◆ Task objective: Output the full listing below exactly, without the pictures.
====== Data
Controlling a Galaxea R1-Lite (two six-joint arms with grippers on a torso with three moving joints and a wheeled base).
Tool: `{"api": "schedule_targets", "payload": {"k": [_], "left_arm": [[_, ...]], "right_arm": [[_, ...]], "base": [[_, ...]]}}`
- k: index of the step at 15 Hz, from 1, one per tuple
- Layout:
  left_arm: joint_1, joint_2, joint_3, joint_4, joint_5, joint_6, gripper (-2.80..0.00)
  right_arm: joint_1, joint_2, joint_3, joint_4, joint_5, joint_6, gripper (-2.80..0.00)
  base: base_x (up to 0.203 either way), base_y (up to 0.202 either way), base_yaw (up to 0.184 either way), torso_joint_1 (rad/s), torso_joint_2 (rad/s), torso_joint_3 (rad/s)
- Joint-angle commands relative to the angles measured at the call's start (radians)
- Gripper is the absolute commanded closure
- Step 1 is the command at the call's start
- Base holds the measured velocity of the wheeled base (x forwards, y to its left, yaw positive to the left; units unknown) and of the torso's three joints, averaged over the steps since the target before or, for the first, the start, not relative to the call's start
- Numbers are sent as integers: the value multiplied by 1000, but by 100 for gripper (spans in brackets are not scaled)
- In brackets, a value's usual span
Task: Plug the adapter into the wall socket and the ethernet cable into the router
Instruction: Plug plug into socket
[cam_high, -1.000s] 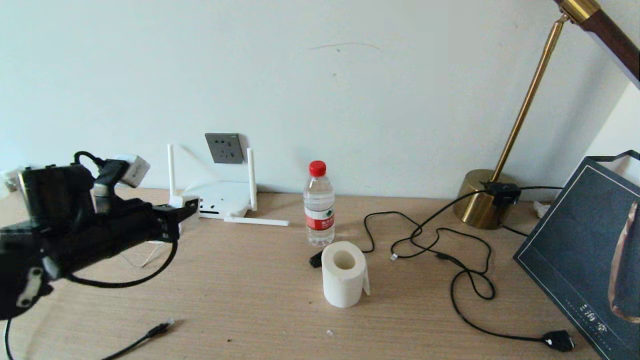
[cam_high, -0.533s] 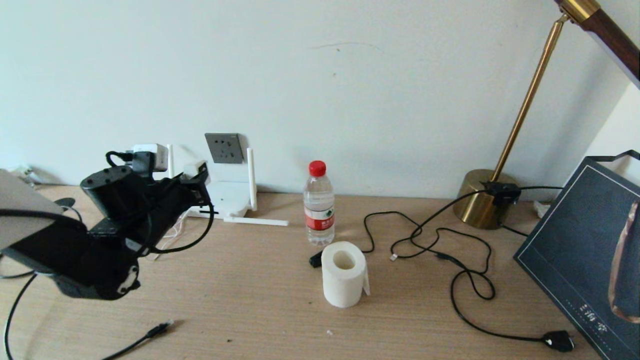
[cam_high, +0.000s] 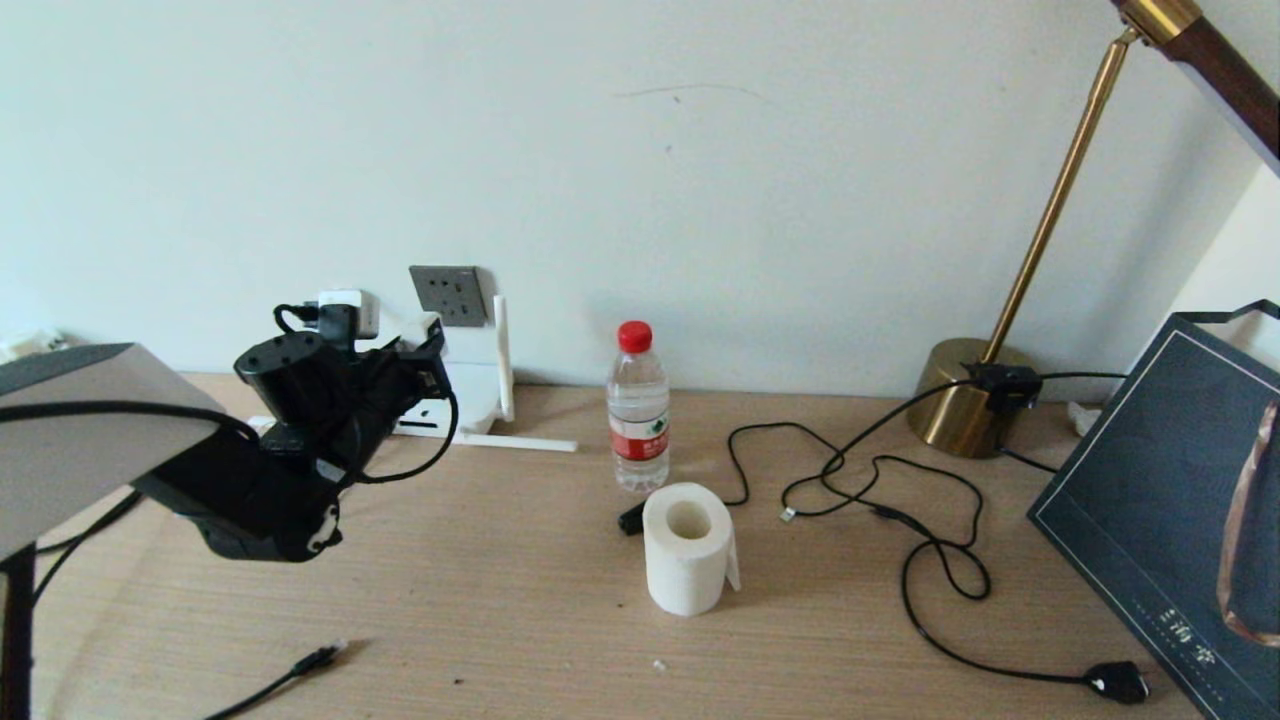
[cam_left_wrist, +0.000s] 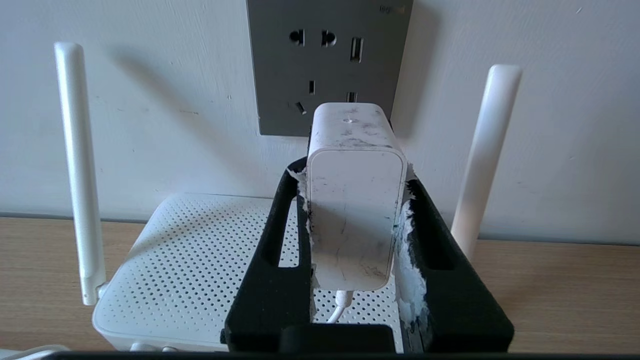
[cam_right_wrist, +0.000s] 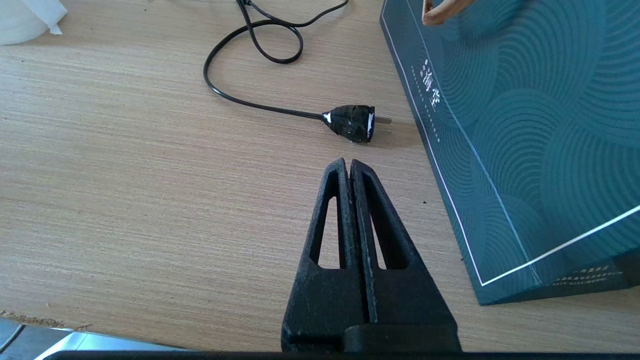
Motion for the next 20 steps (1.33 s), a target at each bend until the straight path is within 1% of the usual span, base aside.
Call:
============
◆ Your response:
Controlling a Galaxea R1-Lite (two six-joint arms with grippers on a torso with three moving joints and a wheeled base).
Tool: `{"api": "schedule_targets", "payload": {"k": [_], "left_arm": [[_, ...]], "right_arm": [[_, ...]], "base": [[_, ...]]}}`
- k: index of the step at 15 Hz, from 1, one per tuple
- Layout:
  left_arm: joint_1, joint_2, joint_3, joint_4, joint_5, joint_6, gripper (-2.80..0.00)
  right_arm: joint_1, joint_2, joint_3, joint_4, joint_5, joint_6, gripper (-2.80..0.00)
  base: base_x (up to 0.203 either way), base_y (up to 0.202 either way), base_yaw (up to 0.184 either way), torso_joint_1 (rad/s), torso_joint_2 (rad/s), torso_joint_3 (rad/s)
- Joint-angle commands relative to the angles measured at the call's start (radians)
- Gripper is the absolute commanded closure
- Step 1 is the command at the call's start
- Base holds the measured velocity of the wheeled base (x forwards, y to its left, yaw positive to the left; units unknown) and of the torso's three joints, averaged over the steps since the target before or, for the first, the start, not relative to the call's start
- Numbers are sent as integers: the value multiplied by 1000, but by 100 for gripper (spans in brackets are not scaled)
- In brackets, a value's usual span
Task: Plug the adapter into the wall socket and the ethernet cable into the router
Instruction: Plug plug into socket
[cam_high, -1.000s] 
[cam_high, -0.533s] 
[cam_high, +0.000s] 
[cam_left_wrist, +0.000s] 
[cam_right_wrist, +0.000s] 
Motion for the next 20 steps (1.33 s), a target at each bend until the straight path is within 1% of the usual span, base aside.
Call:

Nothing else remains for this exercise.